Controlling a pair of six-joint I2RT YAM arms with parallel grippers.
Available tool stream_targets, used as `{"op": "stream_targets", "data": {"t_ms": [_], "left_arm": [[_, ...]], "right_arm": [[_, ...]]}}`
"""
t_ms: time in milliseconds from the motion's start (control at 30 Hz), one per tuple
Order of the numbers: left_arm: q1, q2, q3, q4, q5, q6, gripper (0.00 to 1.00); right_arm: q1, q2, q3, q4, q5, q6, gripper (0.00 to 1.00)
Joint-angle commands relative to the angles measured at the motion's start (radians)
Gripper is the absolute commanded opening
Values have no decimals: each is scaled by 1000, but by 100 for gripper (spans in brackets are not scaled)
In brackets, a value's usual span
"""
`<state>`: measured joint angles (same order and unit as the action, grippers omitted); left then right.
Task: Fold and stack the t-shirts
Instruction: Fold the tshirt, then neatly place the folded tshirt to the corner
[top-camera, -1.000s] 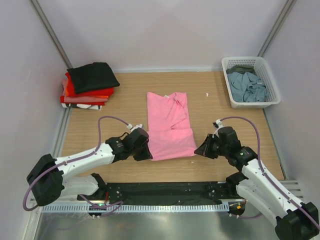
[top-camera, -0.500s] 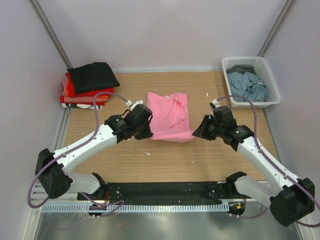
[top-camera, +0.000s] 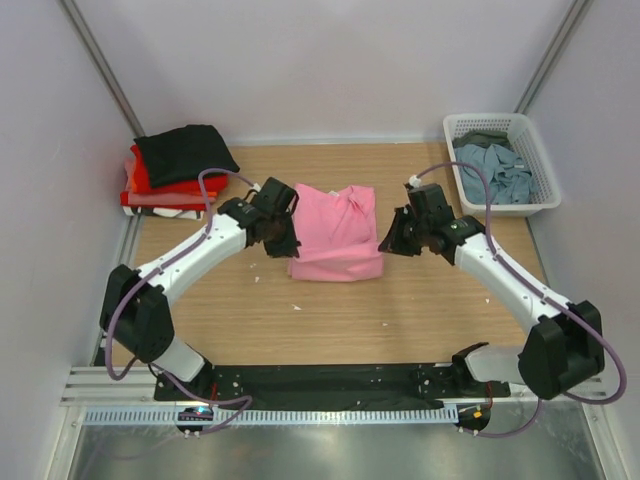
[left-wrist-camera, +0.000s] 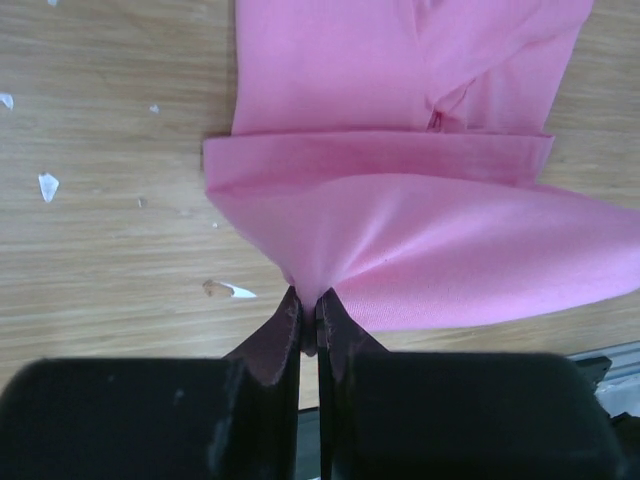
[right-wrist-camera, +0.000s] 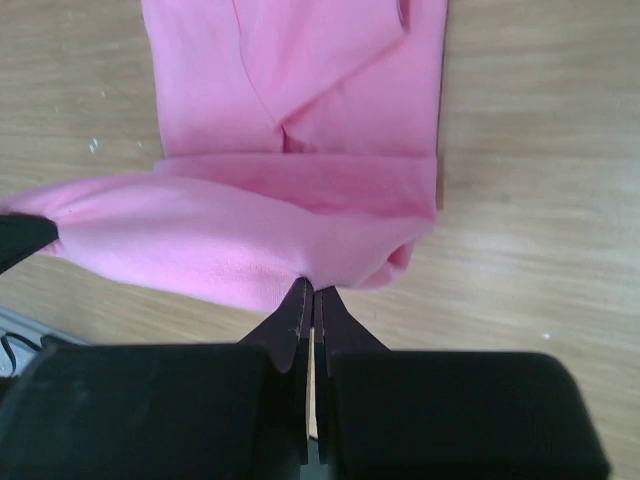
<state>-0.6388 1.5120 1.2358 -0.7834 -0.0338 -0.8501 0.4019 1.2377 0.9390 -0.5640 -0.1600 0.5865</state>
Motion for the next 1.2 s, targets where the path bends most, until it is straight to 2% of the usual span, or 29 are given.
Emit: {"op": "stream_targets", "data": {"t_ms": [0, 100, 133, 167, 233, 267, 300, 333, 367, 400, 467, 500, 567, 600, 633, 733, 867, 1000, 1167], "left_arm": [[80, 52, 97, -23, 84, 69, 5], [155, 176, 243, -60, 138, 111, 5], [198, 219, 372, -82, 149, 118, 5], [220, 326, 440, -99, 164, 131, 5], [286, 448, 607, -137, 207, 146, 14], [307, 605, 768, -140, 248, 148, 23], [348, 684, 871, -149, 341, 146, 53], [367, 782, 972, -180, 374, 135, 59], [382, 866, 1192, -224, 397, 125, 63], [398, 1007, 1278, -285, 470, 118, 65], [416, 1071, 1387, -327, 473, 117, 66], [418, 1042, 1349, -326, 462, 121, 66], [416, 937, 1164, -221, 446, 134, 67], [418, 876, 945, -66, 440, 129, 69], [418, 764, 868, -3, 419, 126, 71], [418, 651, 690, 120, 414, 140, 73], [413, 634, 608, 160, 404, 181, 72], [407, 659, 562, 214, 411, 190, 71], [401, 729, 612, 246, 373, 212, 69]], "right_arm": [[-18, 93, 169, 13, 63, -54, 1], [-66, 267, 333, 19, 83, -63, 1], [-83, 367, 384, 27, 80, -63, 1], [-122, 440, 449, 23, 70, -60, 1], [-156, 570, 680, 10, 51, -39, 1], [-184, 733, 777, -26, 28, -46, 30], [-187, 812, 990, -65, 52, -48, 54], [-195, 906, 1105, -98, 45, -56, 73], [-198, 1043, 1206, -172, 24, -60, 86], [-201, 1115, 1411, -233, 17, -57, 88], [-195, 1177, 1524, -303, -15, -80, 90], [-189, 1133, 1446, -271, -12, -91, 90], [-179, 1012, 1239, -155, -13, -94, 91], [-179, 890, 1014, -13, -16, -88, 91], [-179, 826, 918, 43, -12, -80, 92], [-179, 677, 668, 145, -13, -77, 92], [-178, 576, 450, 188, -33, -71, 92], [-178, 496, 309, 205, -59, -71, 92], [-173, 324, 149, 205, -102, -88, 92]]}}
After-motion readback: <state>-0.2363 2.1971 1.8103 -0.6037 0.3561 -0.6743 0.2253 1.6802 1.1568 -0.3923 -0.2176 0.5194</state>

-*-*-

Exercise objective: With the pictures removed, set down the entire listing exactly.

Answer space:
Controlling a pair of six-joint I2RT YAM arms with parallel grippers.
Available tool stream_targets, used as `{"op": "stream_targets", "data": {"t_ms": [_], "left_arm": [[_, ...]], "right_arm": [[_, ...]]}}`
"""
t_ms: time in milliseconds from the motion's start (control at 30 Hz), one per tuple
Order of the numbers: left_arm: q1, q2, q3, q4, q5, q6, gripper (0.00 to 1.00); right_arm: q1, q2, q3, q4, q5, q6, gripper (0.00 to 1.00)
Joint-angle commands relative to the angles measured at the motion's start (radians)
Gripper is the absolute commanded opening
Values have no decimals: each is scaled by 1000, but by 100 for gripper (spans in brackets are not scaled)
In brackets, a value's usual span
"""
`<state>`: measured joint angles (same order and unit as the action, grippers omitted); left then right.
Task: Fold and stack the t-shirts
Instruction: Fold the tshirt, then neatly place the folded tshirt to the corner
[top-camera, -1.000s] 
[top-camera, -0.500s] 
[top-camera, +0.000s] 
[left-wrist-camera, +0.000s] 
[right-wrist-camera, +0.000s] 
<state>-0.6388 1.5120 1.2358 -0.7834 -0.0338 -0.8501 0.4019 1.2377 0.9390 -0.5640 -0.1600 0.5865</state>
Motion for the next 1.2 s, targets where the path bends most, until it is straight to 2% of the usual span, or 29 are given.
Emit: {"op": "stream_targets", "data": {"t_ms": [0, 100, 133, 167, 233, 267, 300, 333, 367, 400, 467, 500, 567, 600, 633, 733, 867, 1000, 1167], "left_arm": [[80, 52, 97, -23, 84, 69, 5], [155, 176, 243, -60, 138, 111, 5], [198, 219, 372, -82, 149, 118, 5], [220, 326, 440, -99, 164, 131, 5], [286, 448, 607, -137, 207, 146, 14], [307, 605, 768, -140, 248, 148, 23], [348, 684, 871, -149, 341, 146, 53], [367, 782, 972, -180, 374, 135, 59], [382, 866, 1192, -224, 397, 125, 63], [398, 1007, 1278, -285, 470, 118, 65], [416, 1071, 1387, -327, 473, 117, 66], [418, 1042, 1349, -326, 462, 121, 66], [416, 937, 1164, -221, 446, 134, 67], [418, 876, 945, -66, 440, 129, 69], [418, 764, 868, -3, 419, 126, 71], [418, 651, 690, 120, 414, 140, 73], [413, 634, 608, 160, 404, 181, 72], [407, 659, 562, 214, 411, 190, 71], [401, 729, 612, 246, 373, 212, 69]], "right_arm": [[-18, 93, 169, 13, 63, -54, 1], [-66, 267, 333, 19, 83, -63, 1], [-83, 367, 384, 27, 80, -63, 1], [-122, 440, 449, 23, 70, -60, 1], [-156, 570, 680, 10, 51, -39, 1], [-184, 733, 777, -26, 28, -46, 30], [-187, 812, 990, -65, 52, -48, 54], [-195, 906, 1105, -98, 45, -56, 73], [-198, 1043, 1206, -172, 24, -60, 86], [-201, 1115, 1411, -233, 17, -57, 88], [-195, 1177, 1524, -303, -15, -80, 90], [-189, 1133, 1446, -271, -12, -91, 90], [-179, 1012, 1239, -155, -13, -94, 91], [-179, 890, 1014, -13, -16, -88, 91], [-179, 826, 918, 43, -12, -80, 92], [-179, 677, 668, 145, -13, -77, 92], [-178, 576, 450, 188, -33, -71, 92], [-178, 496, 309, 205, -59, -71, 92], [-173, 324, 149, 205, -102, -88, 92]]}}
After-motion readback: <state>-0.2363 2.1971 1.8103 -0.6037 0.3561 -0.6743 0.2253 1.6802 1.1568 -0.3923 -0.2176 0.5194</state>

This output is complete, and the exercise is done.